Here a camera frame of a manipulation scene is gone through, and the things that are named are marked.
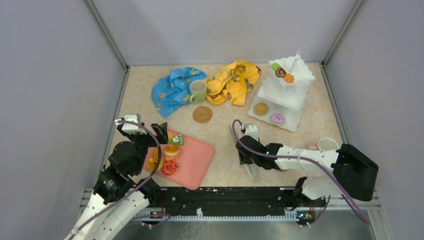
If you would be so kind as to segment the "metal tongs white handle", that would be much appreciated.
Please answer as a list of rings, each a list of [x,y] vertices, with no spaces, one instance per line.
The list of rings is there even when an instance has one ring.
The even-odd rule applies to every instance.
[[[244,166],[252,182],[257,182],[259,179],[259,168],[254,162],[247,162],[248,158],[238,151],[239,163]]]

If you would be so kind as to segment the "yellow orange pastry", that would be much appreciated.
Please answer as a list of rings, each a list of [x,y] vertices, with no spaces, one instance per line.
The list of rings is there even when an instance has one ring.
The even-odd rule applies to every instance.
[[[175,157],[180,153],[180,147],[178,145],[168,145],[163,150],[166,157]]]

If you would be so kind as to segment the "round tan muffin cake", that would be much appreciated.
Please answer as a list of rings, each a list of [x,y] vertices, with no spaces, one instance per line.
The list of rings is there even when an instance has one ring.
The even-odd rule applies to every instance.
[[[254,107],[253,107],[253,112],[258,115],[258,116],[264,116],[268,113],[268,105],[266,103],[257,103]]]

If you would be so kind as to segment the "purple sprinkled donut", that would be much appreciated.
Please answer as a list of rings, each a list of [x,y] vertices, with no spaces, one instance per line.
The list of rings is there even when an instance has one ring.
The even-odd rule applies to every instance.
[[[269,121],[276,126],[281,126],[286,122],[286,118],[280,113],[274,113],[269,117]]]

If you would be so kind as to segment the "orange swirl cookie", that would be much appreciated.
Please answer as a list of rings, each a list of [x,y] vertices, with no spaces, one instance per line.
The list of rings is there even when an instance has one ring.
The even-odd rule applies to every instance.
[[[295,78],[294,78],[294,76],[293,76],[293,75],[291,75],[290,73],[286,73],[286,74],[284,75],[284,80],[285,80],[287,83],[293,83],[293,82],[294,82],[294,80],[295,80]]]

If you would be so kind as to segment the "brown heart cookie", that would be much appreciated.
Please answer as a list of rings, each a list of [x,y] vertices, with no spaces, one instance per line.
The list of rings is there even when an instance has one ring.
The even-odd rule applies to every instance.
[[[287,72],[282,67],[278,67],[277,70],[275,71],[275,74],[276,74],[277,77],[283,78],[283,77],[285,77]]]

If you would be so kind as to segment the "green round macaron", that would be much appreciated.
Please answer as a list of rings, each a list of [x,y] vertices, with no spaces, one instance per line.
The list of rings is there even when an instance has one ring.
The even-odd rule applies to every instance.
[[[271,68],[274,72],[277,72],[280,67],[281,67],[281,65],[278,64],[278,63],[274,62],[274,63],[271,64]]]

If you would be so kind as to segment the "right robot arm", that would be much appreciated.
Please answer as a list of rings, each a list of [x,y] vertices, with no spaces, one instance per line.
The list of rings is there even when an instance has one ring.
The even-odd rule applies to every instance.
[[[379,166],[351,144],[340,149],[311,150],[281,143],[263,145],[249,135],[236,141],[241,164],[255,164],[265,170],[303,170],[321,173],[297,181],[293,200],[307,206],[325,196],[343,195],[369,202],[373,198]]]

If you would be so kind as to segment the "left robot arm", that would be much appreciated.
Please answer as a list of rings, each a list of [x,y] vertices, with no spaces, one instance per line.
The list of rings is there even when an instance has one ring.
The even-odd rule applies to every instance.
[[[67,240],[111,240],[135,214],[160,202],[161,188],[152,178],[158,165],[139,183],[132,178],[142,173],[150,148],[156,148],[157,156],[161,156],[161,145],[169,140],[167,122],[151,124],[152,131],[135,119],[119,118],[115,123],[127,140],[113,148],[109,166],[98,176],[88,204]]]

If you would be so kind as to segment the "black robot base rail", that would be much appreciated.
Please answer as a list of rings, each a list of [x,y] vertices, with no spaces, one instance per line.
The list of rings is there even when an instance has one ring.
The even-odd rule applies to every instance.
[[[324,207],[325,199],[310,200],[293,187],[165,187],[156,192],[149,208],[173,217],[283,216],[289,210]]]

================================

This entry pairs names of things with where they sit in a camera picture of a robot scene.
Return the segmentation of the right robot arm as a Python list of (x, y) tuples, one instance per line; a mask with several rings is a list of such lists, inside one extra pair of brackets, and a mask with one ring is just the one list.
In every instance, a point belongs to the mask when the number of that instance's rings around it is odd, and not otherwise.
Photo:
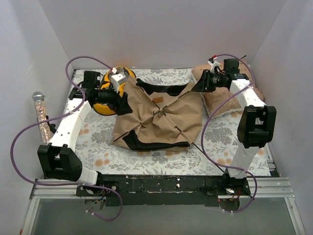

================================

(Try it) Every line of the listing that includes the word "orange" must be copied.

(Response to the exercise)
If you would be so kind as to segment the "yellow orange pastry", that would be much appreciated.
If you would be so kind as to segment the "orange swirl cookie", that would be much appreciated.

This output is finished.